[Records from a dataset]
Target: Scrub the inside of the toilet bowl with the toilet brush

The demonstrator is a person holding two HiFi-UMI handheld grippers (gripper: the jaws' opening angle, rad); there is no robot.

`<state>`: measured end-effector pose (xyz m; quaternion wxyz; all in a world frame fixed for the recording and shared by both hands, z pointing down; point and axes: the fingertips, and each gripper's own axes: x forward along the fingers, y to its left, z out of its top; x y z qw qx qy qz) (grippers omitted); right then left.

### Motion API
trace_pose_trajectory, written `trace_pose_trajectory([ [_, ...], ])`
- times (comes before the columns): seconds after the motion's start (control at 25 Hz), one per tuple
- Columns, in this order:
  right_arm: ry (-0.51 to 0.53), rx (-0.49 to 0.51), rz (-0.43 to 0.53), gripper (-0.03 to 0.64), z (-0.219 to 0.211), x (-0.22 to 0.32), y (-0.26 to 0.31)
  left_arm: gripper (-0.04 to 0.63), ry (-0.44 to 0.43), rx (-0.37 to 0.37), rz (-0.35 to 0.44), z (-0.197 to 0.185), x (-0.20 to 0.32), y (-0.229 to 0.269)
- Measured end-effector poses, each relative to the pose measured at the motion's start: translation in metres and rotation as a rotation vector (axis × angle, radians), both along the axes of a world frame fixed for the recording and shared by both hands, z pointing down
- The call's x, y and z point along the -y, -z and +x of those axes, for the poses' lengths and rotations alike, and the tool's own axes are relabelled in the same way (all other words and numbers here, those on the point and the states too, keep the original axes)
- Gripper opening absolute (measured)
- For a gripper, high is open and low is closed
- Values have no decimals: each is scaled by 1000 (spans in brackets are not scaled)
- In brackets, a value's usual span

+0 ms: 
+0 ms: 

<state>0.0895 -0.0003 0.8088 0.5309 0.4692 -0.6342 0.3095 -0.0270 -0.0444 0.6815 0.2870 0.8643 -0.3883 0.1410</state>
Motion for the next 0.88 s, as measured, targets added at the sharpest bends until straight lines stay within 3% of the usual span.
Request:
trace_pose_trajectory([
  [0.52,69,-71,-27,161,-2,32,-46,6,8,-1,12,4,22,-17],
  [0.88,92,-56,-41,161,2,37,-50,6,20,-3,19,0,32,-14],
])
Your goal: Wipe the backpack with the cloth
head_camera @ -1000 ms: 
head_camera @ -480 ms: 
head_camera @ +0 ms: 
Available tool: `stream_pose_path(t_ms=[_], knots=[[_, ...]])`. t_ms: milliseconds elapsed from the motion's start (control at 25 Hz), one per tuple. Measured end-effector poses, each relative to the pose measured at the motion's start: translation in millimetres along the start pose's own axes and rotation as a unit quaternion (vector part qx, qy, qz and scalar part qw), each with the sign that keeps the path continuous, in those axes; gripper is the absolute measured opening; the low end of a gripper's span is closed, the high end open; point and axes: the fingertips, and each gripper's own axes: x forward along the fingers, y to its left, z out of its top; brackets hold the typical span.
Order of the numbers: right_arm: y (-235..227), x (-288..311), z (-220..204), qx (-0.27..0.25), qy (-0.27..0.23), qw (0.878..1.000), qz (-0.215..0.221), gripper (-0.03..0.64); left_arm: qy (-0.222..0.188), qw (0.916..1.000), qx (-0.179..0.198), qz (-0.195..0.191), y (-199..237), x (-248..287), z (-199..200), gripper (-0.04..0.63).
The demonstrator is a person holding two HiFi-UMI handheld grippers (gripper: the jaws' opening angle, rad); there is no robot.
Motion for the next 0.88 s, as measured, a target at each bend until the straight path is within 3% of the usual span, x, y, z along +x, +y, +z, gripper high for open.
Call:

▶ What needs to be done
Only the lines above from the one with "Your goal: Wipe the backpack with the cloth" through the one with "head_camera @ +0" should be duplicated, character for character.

▶ Task solution
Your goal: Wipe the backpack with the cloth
head_camera @ -1000 ms: 
head_camera @ -480 ms: 
head_camera @ +0 ms: 

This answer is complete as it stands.